(DATA PROVIDED begins)

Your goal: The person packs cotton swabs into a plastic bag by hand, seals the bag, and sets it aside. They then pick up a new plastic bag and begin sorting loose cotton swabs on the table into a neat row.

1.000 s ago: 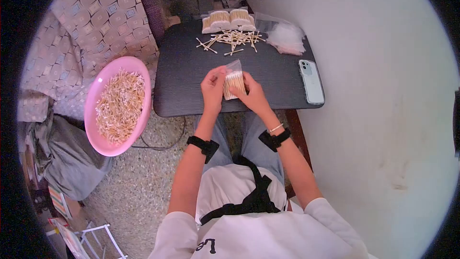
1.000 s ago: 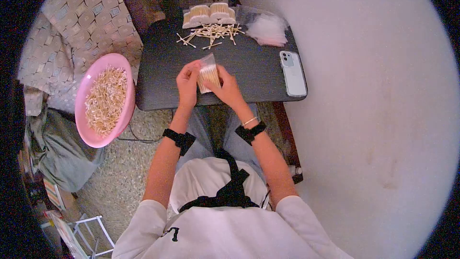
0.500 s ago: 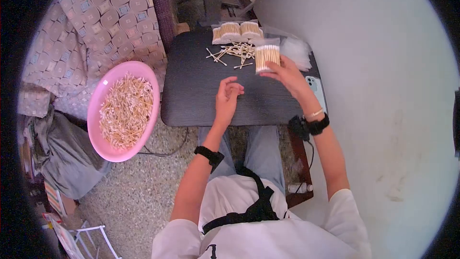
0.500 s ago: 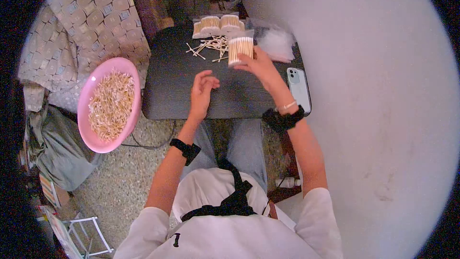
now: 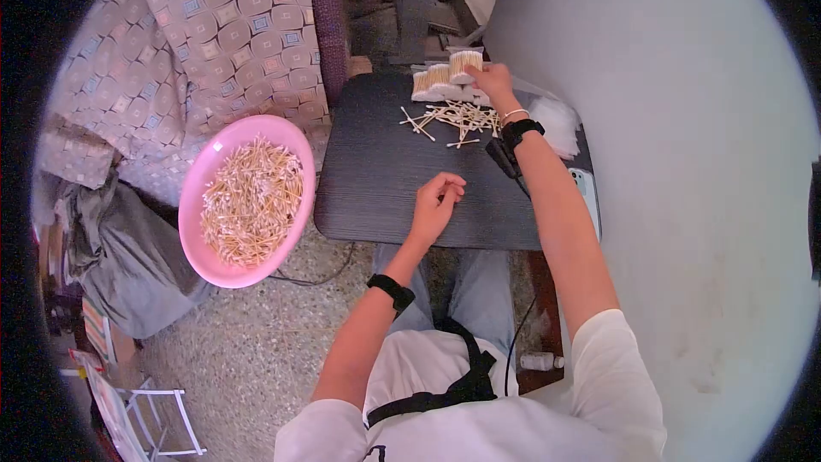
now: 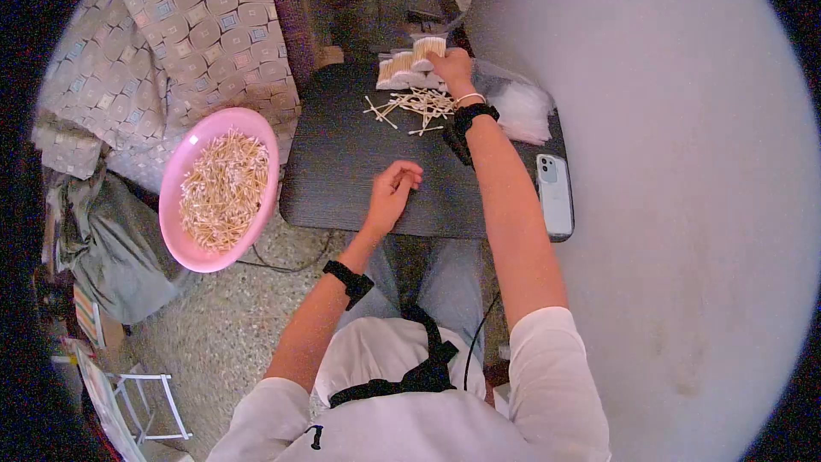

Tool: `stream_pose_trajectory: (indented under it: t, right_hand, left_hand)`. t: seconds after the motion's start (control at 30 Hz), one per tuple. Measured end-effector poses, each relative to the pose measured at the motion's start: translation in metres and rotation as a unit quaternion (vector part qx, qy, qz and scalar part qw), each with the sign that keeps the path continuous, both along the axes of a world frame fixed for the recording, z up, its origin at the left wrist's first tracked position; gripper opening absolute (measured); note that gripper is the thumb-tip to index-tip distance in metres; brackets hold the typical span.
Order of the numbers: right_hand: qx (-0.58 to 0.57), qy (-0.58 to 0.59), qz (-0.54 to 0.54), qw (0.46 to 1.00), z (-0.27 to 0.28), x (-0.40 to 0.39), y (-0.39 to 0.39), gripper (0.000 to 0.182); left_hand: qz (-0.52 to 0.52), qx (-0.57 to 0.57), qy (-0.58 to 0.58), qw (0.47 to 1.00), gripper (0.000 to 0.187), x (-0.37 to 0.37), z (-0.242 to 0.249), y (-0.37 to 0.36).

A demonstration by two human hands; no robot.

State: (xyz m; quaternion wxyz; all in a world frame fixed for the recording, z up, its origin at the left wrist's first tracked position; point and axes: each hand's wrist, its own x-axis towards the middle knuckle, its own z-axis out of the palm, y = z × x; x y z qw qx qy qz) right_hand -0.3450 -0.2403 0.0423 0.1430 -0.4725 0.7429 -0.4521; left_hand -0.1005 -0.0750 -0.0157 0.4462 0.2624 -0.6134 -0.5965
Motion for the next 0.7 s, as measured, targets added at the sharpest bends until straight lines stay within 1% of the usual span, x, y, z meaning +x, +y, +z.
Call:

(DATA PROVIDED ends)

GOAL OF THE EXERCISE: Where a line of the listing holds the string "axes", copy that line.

EXERCISE SOLUTION:
Tool: `stream_pose_trajectory: (indented under it: t, right_hand, left_hand)`. t: seconds after the motion's start (control at 30 Hz), one per tuple. Measured end-effector poses, each relative to the pose measured at the motion's start: translation in metres and rotation as a unit quaternion (vector part qx, qy, qz and scalar part qw), each with the sign that keeps the path continuous, both along the axes of a world frame fixed for the recording, z up, its origin at the left wrist's first tracked position; gripper opening absolute (measured); note that gripper is the thumb-tip to index-tip distance in metres; brackets hold the typical span.
State: (xyz m; quaternion wxyz; all in a world frame fixed for the recording, z up, its origin at the left wrist's first tracked position; point and axes: each hand's wrist, its own x-axis towards the middle knuckle, its own z-axis out of the palm, y = z × x; x y z qw qx qy qz) right_hand -0.3450 -0.2403 0.0423 0.1430 -0.4725 0.7429 -0.4521; left_hand -0.1005 -0.0750 -0.0157 0.4462 0.2624 -0.6134 -0.5965

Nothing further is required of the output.